#### [WHAT YOU HAVE TO DO]
With the line containing "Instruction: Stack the" as the start and the line containing "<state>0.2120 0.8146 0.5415" as the end, transcribe that span of the entries below exactly, including both.

Saved entries
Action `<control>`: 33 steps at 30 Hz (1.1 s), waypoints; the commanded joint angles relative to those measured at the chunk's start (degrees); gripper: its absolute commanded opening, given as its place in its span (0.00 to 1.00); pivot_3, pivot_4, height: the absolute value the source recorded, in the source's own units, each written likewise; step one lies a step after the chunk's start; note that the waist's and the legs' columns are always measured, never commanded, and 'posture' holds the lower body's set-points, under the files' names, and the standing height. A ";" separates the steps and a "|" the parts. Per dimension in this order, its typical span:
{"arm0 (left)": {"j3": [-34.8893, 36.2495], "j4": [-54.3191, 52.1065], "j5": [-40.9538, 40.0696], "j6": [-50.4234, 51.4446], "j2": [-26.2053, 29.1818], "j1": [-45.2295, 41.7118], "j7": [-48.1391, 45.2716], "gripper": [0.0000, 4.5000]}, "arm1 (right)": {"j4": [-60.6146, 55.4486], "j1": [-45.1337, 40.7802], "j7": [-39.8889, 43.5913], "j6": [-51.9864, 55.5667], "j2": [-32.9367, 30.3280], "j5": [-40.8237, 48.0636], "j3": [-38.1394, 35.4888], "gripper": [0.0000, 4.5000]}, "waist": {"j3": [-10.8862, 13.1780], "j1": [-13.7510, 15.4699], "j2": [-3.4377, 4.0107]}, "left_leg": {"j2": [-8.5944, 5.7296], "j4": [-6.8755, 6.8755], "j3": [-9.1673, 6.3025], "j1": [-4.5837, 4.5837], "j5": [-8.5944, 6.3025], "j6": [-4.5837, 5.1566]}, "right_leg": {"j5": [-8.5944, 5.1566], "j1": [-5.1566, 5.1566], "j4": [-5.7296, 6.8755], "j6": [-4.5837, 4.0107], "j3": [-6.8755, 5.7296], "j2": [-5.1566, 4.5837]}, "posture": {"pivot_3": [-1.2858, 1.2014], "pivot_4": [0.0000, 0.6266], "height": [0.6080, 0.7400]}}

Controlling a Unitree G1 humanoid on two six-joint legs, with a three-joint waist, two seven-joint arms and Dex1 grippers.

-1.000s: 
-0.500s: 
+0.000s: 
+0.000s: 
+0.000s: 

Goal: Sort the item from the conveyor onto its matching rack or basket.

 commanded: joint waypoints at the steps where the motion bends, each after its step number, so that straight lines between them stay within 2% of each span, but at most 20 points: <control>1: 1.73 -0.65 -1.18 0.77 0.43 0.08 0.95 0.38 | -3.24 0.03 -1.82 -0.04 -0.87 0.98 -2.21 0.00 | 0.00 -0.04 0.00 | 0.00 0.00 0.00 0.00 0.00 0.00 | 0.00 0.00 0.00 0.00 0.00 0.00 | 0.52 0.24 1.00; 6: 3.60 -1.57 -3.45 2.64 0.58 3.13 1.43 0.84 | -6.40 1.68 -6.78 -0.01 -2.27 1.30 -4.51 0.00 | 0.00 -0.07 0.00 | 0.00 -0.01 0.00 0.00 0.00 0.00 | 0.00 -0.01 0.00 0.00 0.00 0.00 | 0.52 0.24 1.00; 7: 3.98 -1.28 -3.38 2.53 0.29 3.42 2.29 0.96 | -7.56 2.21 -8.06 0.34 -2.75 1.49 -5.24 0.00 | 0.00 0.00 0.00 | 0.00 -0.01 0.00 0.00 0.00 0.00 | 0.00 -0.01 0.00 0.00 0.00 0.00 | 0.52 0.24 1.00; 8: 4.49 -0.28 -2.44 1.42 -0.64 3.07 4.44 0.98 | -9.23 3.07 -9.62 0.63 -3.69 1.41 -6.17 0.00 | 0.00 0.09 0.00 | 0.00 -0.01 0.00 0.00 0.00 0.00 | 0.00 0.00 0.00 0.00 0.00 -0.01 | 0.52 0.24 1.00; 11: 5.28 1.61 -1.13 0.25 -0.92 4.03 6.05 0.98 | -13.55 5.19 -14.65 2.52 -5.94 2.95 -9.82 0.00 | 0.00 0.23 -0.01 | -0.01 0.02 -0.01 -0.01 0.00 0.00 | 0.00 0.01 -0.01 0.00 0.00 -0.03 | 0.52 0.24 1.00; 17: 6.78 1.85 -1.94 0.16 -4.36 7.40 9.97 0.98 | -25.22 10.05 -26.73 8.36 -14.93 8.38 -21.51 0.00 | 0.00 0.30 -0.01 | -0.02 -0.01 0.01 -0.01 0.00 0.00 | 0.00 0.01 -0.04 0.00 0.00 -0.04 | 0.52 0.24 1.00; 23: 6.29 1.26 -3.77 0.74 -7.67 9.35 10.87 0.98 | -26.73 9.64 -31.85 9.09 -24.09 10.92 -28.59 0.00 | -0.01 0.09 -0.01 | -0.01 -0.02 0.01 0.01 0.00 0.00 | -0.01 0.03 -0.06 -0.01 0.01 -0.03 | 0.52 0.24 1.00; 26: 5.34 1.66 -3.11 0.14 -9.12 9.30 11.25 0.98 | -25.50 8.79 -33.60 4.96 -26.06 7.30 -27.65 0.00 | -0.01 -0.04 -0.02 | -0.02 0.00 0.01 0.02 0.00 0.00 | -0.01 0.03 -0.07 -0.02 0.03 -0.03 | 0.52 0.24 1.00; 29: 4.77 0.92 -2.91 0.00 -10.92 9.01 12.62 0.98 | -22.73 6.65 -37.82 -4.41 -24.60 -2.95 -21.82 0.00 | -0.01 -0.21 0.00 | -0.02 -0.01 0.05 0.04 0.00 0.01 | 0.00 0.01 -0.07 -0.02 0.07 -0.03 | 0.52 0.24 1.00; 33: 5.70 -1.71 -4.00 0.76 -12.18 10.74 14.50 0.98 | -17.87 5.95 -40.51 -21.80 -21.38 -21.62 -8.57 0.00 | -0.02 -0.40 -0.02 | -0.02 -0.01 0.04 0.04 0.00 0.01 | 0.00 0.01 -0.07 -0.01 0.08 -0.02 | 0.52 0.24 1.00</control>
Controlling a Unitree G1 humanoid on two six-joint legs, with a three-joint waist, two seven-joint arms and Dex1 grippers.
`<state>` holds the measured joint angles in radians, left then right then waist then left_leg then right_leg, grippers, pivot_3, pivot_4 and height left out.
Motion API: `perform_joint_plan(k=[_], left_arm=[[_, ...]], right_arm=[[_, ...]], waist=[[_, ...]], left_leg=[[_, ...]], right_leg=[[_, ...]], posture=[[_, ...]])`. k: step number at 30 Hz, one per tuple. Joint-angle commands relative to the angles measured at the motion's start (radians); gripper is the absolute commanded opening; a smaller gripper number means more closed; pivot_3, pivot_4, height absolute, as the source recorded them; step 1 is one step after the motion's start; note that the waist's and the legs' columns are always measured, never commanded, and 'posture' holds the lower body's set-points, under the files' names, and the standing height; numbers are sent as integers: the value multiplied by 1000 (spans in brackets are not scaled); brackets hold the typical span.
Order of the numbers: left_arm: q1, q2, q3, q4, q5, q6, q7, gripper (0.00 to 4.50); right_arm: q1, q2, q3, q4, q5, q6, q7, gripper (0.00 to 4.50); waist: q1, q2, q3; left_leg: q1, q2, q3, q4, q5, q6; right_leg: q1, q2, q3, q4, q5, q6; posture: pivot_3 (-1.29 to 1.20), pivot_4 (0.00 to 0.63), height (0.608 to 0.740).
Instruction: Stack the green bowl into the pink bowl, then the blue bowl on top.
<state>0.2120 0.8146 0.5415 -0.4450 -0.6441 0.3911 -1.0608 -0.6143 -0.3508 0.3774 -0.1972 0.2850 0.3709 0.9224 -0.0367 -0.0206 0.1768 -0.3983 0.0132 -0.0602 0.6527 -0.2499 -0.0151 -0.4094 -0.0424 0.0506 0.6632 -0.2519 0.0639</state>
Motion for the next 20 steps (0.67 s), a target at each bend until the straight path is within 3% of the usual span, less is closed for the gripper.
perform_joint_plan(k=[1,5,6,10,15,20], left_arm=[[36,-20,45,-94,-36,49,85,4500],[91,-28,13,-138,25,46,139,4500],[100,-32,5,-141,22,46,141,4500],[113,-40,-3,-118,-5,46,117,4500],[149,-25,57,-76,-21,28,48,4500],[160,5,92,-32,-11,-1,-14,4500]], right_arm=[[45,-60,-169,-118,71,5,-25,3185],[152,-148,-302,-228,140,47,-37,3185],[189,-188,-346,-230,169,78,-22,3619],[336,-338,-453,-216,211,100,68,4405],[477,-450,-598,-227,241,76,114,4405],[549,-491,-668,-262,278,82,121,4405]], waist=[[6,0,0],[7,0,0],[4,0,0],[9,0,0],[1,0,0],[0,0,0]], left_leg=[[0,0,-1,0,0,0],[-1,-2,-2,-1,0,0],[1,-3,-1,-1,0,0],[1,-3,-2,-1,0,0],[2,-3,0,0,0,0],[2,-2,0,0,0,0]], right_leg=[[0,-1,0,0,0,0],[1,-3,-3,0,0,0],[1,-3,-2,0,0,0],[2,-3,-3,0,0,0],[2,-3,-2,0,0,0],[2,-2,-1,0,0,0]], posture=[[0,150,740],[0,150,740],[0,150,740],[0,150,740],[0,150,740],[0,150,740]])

#### [THE COMPLETED TASK]
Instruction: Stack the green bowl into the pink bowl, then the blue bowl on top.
<state>0.2120 0.8146 0.5415 -0.4450 -0.6441 0.3911 -1.0608 -0.6143 -0.3508 0.3774 -0.1972 0.2850 0.3709 0.9224 -0.0367 -0.0206 0.1768 -0.3983 0.0132 -0.0602 0.6527 -0.2499 -0.0151 -0.4094 -0.0424 0.0506 0.6632 -0.2519 0.0639</state>

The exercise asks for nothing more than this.